- Work instruction: Print the listing exactly.

* * * * * * * * *

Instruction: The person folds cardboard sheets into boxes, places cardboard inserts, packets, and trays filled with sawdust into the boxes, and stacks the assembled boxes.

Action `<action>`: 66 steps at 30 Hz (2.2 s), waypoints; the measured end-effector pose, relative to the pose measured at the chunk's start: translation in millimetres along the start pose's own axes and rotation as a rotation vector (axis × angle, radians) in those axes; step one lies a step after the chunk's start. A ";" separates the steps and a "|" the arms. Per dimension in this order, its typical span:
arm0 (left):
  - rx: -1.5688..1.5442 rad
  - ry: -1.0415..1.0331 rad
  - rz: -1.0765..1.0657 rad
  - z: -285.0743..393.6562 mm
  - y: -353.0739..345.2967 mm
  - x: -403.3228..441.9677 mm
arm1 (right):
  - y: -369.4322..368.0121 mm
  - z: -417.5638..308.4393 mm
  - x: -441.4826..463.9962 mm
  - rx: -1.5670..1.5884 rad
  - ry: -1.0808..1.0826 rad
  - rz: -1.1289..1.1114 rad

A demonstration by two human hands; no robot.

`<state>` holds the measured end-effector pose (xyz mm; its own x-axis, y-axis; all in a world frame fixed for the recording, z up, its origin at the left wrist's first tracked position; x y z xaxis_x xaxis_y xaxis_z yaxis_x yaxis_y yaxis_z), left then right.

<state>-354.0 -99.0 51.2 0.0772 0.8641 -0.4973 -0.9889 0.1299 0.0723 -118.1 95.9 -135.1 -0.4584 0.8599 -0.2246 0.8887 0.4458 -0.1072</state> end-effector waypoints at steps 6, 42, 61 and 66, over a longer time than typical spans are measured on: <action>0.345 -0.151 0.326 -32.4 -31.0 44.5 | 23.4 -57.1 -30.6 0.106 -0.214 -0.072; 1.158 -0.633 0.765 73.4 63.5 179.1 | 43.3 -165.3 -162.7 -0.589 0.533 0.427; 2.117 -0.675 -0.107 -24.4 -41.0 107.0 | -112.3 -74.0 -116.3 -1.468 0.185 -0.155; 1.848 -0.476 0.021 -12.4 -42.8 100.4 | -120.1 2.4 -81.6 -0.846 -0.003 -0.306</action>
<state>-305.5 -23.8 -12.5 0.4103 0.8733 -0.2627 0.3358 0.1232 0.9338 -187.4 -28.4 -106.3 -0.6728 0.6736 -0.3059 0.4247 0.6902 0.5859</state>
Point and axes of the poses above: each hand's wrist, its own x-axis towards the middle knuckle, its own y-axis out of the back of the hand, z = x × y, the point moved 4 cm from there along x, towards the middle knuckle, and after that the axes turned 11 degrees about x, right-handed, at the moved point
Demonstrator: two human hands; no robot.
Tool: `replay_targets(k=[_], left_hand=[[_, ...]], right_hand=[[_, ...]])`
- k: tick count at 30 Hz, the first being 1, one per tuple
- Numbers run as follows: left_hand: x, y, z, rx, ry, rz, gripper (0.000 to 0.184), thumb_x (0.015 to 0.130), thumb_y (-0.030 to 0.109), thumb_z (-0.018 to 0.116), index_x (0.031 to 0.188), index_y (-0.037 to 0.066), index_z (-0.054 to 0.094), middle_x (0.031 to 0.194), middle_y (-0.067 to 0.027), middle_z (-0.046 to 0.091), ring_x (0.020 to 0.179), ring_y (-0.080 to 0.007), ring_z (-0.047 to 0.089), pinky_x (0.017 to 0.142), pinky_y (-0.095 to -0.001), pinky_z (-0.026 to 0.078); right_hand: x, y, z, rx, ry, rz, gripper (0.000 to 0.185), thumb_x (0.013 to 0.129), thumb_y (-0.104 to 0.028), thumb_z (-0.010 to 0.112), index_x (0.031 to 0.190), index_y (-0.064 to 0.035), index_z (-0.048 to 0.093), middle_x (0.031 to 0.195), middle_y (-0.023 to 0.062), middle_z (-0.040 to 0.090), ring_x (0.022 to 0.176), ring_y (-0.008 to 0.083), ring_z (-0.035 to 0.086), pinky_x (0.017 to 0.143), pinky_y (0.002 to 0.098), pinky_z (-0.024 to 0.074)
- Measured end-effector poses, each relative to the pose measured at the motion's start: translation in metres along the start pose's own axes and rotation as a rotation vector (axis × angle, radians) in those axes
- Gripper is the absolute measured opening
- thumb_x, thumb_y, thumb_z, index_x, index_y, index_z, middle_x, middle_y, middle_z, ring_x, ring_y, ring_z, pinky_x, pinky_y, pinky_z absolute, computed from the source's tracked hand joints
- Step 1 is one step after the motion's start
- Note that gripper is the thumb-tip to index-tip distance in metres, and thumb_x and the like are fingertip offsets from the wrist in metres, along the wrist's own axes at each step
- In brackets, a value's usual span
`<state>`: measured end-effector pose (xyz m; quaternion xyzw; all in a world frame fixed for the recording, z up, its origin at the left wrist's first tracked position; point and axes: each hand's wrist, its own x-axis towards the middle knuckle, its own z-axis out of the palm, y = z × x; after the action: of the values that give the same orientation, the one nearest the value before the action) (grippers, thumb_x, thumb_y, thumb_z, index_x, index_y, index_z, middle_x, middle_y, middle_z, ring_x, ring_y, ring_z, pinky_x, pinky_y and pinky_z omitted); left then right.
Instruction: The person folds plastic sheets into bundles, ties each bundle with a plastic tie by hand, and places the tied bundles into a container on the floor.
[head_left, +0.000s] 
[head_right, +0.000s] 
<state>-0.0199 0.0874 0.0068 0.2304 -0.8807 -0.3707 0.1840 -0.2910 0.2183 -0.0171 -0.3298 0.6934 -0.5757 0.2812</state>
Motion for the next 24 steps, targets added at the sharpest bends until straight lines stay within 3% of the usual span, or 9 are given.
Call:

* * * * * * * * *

- Output:
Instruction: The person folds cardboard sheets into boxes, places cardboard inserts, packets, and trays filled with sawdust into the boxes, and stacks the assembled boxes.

Action `<action>`: 66 steps at 30 Hz (2.2 s), waypoints; the measured end-effector pose, relative to the pose measured at the chunk's start: translation in millimetres along the start pose's own axes and rotation as a rotation vector (axis × angle, radians) in those axes; step one lies a step after the chunk's start. A ";" separates the steps and a "|" the arms. Per dimension in this order, its typical span:
arm0 (left):
  - rx: -1.5688..1.5442 rad
  - ry: -1.0415..1.0331 rad
  - rz: -1.0765..1.0657 rad
  - z: -285.0743..393.6562 mm
  - y: -353.0739..345.2967 mm
  - x: -403.3228..441.9677 mm
arm1 (right):
  - y: -369.4322..368.0121 mm
  - z: -417.5638..308.4393 mm
  - x: -441.4826..463.9962 mm
  - rx: -1.5670..1.5884 rad
  - ry: -1.0808..1.0826 rad
  - rz: -1.1289..1.1114 rad

A demonstration by two human hands; no robot.

`<state>` holds the measured end-effector pose (xyz mm; its own x-axis, y-axis; all in a world frame fixed for the recording, z up, its origin at the left wrist's first tracked position; x y z xaxis_x xaxis_y xaxis_z yaxis_x yaxis_y yaxis_z), left then right.

<state>-354.0 -99.0 51.2 0.0772 0.8641 -0.4973 -0.9889 0.1299 0.0723 -118.1 95.9 -135.1 -0.4584 0.8599 -0.2246 0.8887 0.4458 -0.1072</state> end-effector waypoints at steps 6, 42, 61 and 66, over a longer time than typical spans are measured on: <action>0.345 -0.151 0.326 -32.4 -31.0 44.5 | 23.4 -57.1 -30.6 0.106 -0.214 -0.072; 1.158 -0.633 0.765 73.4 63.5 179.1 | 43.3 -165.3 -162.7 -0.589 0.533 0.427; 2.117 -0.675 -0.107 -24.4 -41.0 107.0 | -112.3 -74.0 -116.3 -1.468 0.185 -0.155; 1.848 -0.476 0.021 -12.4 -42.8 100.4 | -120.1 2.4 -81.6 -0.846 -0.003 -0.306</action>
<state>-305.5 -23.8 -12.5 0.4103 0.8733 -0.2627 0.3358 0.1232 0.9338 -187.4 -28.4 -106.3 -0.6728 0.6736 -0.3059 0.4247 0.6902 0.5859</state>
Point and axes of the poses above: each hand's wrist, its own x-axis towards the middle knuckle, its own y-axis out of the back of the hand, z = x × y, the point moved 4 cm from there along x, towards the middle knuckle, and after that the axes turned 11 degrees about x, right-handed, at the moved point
Demonstrator: two human hands; no robot.
Tool: `replay_targets(k=[_], left_hand=[[_, ...]], right_hand=[[_, ...]])`
- k: tick count at 30 Hz, the first being 1, one per tuple
- Numbers run as follows: left_hand: x, y, z, rx, ry, rz, gripper (0.000 to 0.184), thumb_x (0.015 to 0.130), thumb_y (-0.030 to 0.109), thumb_z (-0.018 to 0.116), index_x (0.031 to 0.188), index_y (-0.037 to 0.066), index_z (-0.054 to 0.094), middle_x (0.031 to 0.194), middle_y (-0.067 to 0.027), middle_z (-0.046 to 0.091), ring_x (0.020 to 0.179), ring_y (-0.080 to 0.007), ring_z (-0.047 to 0.089), pinky_x (0.017 to 0.142), pinky_y (-0.095 to -0.001), pinky_z (-0.026 to 0.078); right_hand: x, y, z, rx, ry, rz, gripper (0.000 to 0.185), thumb_x (0.013 to 0.129), thumb_y (-0.104 to 0.028), thumb_z (-0.010 to 0.112), index_x (0.031 to 0.190), index_y (-0.064 to 0.035), index_z (-0.048 to 0.093), middle_x (0.031 to 0.195), middle_y (-0.023 to 0.062), middle_z (-0.040 to 0.090), ring_x (0.022 to 0.176), ring_y (-0.008 to 0.083), ring_z (-0.035 to 0.086), pinky_x (0.017 to 0.143), pinky_y (0.002 to 0.098), pinky_z (-0.024 to 0.074)
- Measured end-effector poses, each relative to the pose measured at the motion's start: translation in metres along the start pose's own axes and rotation as a rotation vector (axis × angle, radians) in those axes
- Gripper is the absolute measured opening
- thumb_x, thumb_y, thumb_z, index_x, index_y, index_z, middle_x, middle_y, middle_z, ring_x, ring_y, ring_z, pinky_x, pinky_y, pinky_z absolute, computed from the source's tracked hand joints
- Step 1 is one step after the motion's start
- Note that gripper is the thumb-tip to index-tip distance in metres, and thumb_x and the like are fingertip offsets from the wrist in metres, along the wrist's own axes at each step
- In brackets, a value's usual span
`<state>`: measured end-effector pose (xyz m; quaternion xyzw; all in a world frame fixed for the recording, z up, its origin at the left wrist's first tracked position; point and axes: each hand's wrist, its own x-axis towards the middle knuckle, its own z-axis out of the palm, y = z × x; after the action: of the values that give the same orientation, the one nearest the value before the action) (grippers, thumb_x, thumb_y, thumb_z, index_x, index_y, index_z, middle_x, middle_y, middle_z, ring_x, ring_y, ring_z, pinky_x, pinky_y and pinky_z omitted); left then right.
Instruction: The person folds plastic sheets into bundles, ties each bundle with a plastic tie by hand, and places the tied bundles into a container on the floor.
[head_left, +0.000s] 
[head_right, +0.000s] 
<state>-0.0199 0.0874 0.0068 0.2304 -0.8807 -0.3707 0.1840 -0.2910 0.2183 -0.0171 -0.3298 0.6934 -0.5757 0.2812</state>
Motion for the next 24 steps, targets added at the sharpest bends until straight lines stay within 3% of the usual span, or 9 are given.
Call:

The exercise is complete as it stands.